• _YOUR ASSIGNMENT_
Every line that holds the word "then" needs to be copied from the data below.

[AVAILABLE DATA Boundary: Start]

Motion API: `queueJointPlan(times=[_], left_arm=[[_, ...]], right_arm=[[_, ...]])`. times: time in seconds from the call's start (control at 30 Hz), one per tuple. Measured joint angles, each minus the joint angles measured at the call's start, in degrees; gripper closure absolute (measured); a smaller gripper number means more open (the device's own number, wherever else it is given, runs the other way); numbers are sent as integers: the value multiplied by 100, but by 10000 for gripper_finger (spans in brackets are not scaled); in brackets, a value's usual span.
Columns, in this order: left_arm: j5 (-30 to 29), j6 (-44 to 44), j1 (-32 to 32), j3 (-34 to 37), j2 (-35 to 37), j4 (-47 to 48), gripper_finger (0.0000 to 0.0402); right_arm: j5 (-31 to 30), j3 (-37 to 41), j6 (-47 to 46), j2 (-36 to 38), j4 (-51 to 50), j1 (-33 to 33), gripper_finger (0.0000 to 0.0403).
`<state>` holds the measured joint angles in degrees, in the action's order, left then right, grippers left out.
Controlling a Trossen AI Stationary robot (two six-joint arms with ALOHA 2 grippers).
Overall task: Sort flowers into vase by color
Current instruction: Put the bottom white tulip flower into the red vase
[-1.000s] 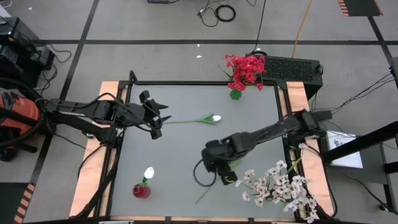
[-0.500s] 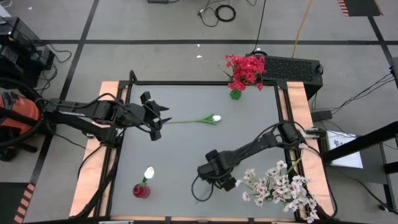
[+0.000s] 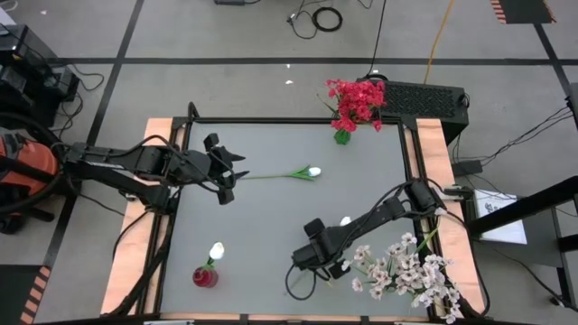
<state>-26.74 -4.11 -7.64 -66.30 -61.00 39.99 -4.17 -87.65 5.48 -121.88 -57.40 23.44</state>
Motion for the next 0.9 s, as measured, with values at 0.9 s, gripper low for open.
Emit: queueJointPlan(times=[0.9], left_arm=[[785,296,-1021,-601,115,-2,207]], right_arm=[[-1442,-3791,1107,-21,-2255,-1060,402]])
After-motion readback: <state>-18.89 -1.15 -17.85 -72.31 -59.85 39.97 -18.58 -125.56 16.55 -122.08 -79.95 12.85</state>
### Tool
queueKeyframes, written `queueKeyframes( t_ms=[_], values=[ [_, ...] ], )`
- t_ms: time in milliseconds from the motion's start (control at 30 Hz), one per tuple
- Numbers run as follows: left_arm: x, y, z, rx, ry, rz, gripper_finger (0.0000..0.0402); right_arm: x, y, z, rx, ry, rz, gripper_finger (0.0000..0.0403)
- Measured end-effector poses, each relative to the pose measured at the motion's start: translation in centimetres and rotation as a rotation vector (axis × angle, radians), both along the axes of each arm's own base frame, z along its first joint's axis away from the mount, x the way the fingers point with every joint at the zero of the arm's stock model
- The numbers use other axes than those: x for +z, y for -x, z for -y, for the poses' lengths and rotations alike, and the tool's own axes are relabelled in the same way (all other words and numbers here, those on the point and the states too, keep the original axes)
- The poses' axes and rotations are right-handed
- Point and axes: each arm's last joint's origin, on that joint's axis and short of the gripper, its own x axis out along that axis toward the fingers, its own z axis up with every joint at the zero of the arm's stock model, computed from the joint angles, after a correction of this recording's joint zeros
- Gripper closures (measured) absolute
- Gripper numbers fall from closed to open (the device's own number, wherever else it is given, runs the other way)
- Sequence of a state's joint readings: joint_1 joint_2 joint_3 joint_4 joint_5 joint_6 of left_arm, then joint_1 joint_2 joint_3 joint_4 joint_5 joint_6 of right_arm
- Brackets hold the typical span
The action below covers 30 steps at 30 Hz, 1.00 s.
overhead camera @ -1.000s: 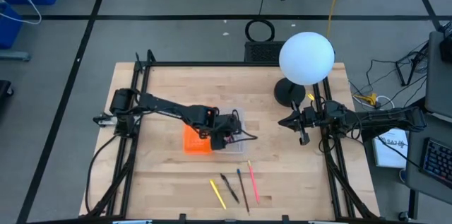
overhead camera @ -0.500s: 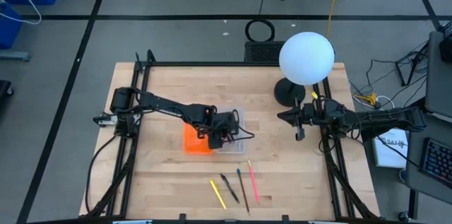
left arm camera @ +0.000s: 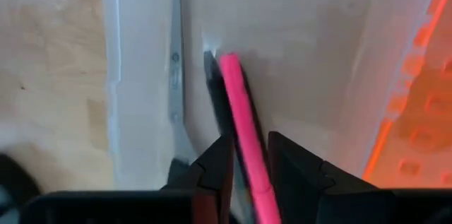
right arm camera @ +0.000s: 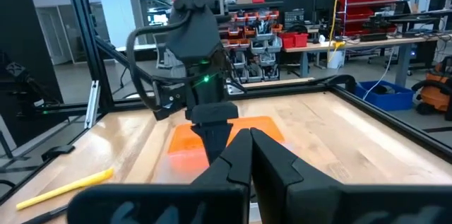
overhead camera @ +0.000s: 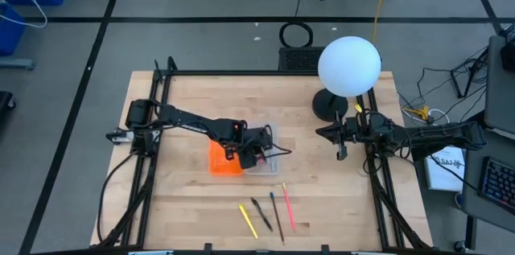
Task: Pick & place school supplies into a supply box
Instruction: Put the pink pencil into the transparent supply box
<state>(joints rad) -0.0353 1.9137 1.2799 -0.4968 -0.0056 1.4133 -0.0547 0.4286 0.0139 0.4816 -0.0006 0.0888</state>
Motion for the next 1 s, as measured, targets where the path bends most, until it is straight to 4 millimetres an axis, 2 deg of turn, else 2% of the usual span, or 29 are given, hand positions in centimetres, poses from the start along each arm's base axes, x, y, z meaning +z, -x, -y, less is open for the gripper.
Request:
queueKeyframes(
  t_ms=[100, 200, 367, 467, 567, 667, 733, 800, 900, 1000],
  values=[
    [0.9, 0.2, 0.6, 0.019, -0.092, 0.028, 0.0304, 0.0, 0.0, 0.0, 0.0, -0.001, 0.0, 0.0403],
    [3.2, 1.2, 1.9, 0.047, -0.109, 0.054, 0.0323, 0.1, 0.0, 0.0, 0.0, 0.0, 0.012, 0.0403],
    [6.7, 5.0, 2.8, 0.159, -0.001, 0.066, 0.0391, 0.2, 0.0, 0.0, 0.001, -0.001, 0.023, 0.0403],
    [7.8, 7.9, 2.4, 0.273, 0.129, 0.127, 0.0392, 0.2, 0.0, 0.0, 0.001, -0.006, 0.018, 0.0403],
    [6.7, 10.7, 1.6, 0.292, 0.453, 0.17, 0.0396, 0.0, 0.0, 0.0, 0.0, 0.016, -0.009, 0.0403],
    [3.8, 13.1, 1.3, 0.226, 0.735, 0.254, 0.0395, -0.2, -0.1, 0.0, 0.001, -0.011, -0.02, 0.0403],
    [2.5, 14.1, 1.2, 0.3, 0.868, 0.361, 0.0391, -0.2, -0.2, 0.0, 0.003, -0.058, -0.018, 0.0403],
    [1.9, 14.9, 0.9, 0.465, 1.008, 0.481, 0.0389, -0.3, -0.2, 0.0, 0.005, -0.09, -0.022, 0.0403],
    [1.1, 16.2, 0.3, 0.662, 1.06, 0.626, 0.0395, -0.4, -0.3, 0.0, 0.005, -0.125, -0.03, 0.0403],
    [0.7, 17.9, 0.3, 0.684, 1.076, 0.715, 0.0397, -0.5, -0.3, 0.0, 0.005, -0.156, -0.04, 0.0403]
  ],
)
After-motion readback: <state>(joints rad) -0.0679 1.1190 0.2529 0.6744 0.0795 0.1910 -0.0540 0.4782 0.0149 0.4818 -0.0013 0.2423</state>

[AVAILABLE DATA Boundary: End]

• _FINISHED TASK_
`<state>` holds the measured joint angles in degrees, in the action's order, left then right, grippers left out.
- Sequence of a state's joint readings: joint_1 joint_2 joint_3 joint_4 joint_5 joint_6 of left_arm, then joint_1 joint_2 joint_3 joint_4 joint_5 joint_6 of right_arm

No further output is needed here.